In this election year, we are likely to hear politicians from both major parties blather on about their preferred solution for “healthcare.” I can accept that intelligent people, acting in good faith, can come to very different conclusions about how our system should be run in the United States, but what drives me crazy is how the very parameters of the debate indicate muddled thinking and an inability to clearly articulate the nature of the problem. So let me take a moment to briefly define three different terms that are often used interchangeably, but shouldn’t be, and then talk for a moment about why this matters:
Health insurance is a mechanism by which we pay for healthcare. It is important to understand that it is NOT in and of itself healthcare.
Healthcare is the actual provision of health services to a patient. Healthcare consists of things like doctors, nurses, medications, tests,hospital beds, and surgical equipment.
Health is the absence of disease. A person who possesses good health will need little in the way of healthcare.
It’s crucial to keep the distinction between these three terms in mind as we think about our broken healthcare system. Our politicians talk endlessly about the need to reform “healthcare” or provide “healthcare for all,” or whether “healthcare” should be a right versus a privilege, but what they are really talking about is health insurance, NOT healthcare.
To make an analogy of how healthcare relates to health insurance, consider homeowner’s insurance. If a storm causes major damage to your home, you will probably hire a contractor to make the appropriate repairs, and he or she in turn will hire workers to do the various needed jobs (plumbers, electricians, carpenters), buy the correct supplies (wood, pipes, shingles), get the needed permits from the town, and so forth. You will file a claim with your homeowner’s policy, and they will pay for most of the contractor’s fee, thus saving you from a ruinous bill. But the insurance company itself will not do the work.
In a similar way, a person with a medical issue may be cared for by a doctor or a hospital and may receive a surgery or medication, all of which the health insurance will (hopefully) pay for, but the insurer does not itself provide the required medical care or supplies.
Why does this matter? Because while our leaders have spent the past few decades debating health insurance (how to PAY for healthcare), they have completely neglected the supply of that healthcare as well as the health of the population, both of which, frankly, have gone to hell.
From where I sit, I think we really need to flip our thinking on all of this upside down. Consider the following: Americans, on average, suffer from poor health and a high burden of chronic diseases such as obesity, diabetes, hypertension, heart disease, depression, and cancer. This poor health in turn leads to a very big demand for healthcare. However, due to lots of factors (too many to name here), there isn’t enough healthcare available to meet that demand. This in turn puts upward pressure on costs, which drives the price of health insurance ever higher.

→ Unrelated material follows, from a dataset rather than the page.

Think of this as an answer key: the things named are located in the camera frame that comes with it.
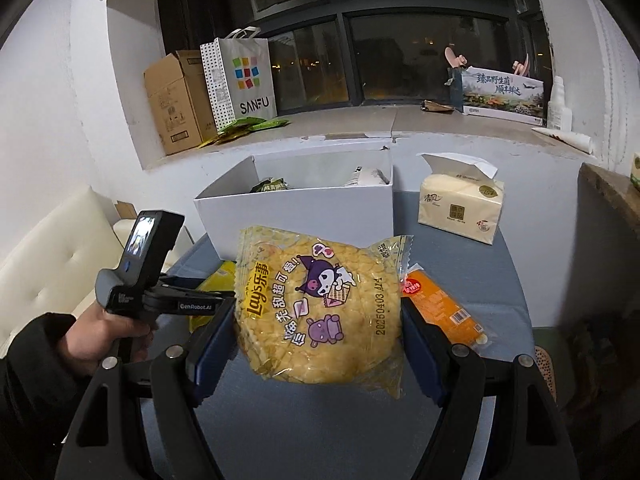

The Democrats and Republicans will each give you their opinion on how to reform “healthcare” (by which, again, they really mean health insurance). And that is certainly a debate worth having. But it’s important to remember that right now, there is a terrible shortage of healthcare, which is in large part due to poor health. If tomorrow we could waive a magic wand and give everyone in the country terrific health insurance that covered 100% of their costs, it still wouldn’t do anything to ensure that you could actually see a doctor in a timely manner or get the treatments that you need, any more than coverage from your homeowner’s policy can guarantee that you can actually find a good contractor to make repairs to your home. And it wouldn’t do a thing to solve the epidemics of obesity, diabetes, drug addiction, and so forth that are plaguing the nation.
Right now, there are millions of Americans who do, fortunately, possess adequate health insurance. But many of them can’t see a doctor when needed, can’t reliably get medications, or wait many months to get a surgery or procedure. And their interactions with the health system do almost nothing to promote better health, focusing instead on fixing (or more often, “managing”) problems rather than preventing problems and keeping them healthy to begin with.
Until our leaders start thinking about all of this in a clearer way, don’t expect the situation to improve much.
This is another reason why I’ve left corporate medicine and gone into Direct Primary Care. By getting out from under the thumb of the insurers, I can focus on a holistic approach to care that prioritizes wellness and prevention, and I can be very available to my patients when they need me.
In other words, for my patients I can solve the lack of healthcare and the lack of good health. All it takes is the willingness to realize that some services are better provided when they aren’t tied to health insurance, and the realization that your health insurance does not, in fact, guarantee you better health or access to needed healthcare.